→ **Entries supplied**:
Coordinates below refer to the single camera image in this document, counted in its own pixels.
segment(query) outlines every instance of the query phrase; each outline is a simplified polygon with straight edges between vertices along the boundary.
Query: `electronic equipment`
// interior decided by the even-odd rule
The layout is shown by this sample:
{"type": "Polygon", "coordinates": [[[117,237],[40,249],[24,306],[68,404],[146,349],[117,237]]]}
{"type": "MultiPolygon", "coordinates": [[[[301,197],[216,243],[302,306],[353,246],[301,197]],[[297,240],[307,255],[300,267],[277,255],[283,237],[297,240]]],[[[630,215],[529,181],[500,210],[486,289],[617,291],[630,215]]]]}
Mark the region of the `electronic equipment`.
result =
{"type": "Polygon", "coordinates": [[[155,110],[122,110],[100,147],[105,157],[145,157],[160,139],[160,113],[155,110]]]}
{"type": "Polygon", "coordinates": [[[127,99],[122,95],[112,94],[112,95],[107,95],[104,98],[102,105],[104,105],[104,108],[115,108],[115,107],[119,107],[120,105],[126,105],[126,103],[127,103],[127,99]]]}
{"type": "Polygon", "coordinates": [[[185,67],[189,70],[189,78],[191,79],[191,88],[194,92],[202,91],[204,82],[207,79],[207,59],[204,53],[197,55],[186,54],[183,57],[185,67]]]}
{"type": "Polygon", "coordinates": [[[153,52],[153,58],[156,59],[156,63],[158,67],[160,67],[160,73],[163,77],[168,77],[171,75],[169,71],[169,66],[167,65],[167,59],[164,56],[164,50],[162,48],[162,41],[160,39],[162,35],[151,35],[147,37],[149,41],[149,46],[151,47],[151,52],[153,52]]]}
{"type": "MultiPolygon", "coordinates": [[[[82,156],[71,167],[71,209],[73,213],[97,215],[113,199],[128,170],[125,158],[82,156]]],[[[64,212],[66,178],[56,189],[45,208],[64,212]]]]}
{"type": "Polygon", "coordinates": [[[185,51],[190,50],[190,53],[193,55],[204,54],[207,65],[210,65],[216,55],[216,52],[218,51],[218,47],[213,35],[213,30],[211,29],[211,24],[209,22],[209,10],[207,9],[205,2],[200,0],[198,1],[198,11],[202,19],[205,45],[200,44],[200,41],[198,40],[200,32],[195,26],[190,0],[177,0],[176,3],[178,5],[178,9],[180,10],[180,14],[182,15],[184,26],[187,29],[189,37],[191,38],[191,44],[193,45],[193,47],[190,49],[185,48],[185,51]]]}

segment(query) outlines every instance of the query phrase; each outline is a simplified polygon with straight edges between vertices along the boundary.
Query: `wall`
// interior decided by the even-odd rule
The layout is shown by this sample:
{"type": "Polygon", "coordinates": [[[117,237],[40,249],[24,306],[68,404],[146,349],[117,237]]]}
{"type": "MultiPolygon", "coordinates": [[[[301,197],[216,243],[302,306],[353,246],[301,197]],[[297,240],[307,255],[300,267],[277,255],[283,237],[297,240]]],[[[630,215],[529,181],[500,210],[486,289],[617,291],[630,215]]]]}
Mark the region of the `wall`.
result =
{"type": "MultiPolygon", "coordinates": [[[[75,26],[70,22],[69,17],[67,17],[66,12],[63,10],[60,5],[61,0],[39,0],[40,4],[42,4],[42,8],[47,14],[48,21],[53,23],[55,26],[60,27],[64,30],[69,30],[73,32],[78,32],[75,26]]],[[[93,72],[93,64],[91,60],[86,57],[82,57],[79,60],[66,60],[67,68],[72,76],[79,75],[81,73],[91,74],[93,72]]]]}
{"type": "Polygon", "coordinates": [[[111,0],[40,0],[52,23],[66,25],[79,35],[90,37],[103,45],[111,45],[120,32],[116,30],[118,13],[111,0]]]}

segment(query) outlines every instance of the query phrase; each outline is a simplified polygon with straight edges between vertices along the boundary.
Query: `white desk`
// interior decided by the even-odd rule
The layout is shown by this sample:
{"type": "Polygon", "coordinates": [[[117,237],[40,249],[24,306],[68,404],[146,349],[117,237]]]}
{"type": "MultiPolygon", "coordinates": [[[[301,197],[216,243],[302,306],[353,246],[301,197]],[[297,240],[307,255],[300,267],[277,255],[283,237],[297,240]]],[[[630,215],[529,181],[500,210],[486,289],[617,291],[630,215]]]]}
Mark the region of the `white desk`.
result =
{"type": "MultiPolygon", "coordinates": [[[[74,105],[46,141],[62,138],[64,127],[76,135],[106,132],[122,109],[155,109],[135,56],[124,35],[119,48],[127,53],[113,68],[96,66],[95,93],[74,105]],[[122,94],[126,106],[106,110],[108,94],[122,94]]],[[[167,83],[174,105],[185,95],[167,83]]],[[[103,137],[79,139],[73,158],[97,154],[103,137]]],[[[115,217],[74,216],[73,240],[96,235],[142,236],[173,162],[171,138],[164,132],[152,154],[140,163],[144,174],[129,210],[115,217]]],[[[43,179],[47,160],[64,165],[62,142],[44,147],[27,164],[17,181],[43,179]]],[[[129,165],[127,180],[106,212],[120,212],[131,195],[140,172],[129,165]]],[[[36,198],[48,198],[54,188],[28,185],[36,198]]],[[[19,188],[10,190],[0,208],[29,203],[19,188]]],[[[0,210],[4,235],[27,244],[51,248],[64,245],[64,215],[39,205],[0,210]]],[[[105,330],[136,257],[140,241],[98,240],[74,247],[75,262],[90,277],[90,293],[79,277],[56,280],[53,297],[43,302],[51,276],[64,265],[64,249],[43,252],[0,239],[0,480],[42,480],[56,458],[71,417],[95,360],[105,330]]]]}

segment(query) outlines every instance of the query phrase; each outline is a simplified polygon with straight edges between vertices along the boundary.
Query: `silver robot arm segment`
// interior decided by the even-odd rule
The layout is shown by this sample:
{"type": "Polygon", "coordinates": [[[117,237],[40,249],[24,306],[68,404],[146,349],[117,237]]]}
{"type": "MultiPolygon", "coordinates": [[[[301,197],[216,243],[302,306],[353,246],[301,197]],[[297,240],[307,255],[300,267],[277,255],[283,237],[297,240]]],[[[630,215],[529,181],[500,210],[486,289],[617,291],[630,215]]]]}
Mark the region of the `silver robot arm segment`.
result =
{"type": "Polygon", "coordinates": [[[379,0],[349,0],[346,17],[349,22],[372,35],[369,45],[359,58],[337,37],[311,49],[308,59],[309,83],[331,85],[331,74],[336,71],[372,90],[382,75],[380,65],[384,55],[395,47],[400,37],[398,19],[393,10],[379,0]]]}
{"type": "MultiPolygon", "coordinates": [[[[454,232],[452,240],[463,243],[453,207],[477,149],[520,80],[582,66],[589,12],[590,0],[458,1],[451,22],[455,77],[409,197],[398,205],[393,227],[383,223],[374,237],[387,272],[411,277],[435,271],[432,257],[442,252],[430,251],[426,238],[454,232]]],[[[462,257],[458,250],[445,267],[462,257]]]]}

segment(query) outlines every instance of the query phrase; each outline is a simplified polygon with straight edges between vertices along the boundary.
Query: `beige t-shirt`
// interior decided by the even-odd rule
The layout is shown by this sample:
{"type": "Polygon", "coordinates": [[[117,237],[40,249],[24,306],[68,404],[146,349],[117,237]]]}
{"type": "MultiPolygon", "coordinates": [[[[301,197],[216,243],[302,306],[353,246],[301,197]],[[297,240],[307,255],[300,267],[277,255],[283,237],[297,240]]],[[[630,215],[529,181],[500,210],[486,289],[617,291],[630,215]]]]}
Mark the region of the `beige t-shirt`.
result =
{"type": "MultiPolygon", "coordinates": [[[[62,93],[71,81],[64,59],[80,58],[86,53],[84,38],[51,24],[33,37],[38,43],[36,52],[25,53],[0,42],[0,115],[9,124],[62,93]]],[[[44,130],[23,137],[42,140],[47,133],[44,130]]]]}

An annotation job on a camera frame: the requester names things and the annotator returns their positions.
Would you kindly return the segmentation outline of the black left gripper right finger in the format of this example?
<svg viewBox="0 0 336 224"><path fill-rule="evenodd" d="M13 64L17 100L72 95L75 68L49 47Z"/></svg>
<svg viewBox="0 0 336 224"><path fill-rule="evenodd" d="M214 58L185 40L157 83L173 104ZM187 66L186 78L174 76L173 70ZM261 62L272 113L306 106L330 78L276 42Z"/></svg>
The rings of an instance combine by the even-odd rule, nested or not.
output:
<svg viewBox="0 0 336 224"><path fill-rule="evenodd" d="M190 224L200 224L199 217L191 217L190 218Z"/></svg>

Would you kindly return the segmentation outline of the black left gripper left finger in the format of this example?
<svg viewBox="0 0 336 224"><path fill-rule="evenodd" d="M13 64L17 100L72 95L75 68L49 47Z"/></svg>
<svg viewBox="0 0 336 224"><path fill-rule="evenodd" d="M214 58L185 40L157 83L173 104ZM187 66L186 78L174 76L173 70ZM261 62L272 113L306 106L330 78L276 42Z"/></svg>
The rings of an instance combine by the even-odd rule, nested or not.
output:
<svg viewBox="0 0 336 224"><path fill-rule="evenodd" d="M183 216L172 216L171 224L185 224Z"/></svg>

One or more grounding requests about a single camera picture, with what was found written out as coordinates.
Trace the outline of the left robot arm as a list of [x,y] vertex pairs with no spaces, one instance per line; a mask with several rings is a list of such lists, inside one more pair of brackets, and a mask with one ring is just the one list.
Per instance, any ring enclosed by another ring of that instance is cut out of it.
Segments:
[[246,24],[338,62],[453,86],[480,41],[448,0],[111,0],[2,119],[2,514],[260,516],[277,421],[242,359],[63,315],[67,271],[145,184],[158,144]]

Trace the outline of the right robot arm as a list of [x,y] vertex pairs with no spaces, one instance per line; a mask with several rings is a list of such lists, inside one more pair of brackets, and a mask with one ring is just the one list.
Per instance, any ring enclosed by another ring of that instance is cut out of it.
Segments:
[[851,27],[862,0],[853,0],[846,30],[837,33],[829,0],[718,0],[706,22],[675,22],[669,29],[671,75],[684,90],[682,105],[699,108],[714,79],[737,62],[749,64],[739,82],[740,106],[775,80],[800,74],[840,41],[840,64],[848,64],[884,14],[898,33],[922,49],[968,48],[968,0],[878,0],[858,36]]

→ **Task description**:
If a line of the records includes the string "camera", copy it out.

→ **Output of the exercise**:
Coordinates below refer to the single camera image in this document, counted in its own pixels.
An annotation job on a camera frame: the requester names things and the annotator returns their positions.
One or more grounding requests about a single camera picture, with what was found written out as coordinates.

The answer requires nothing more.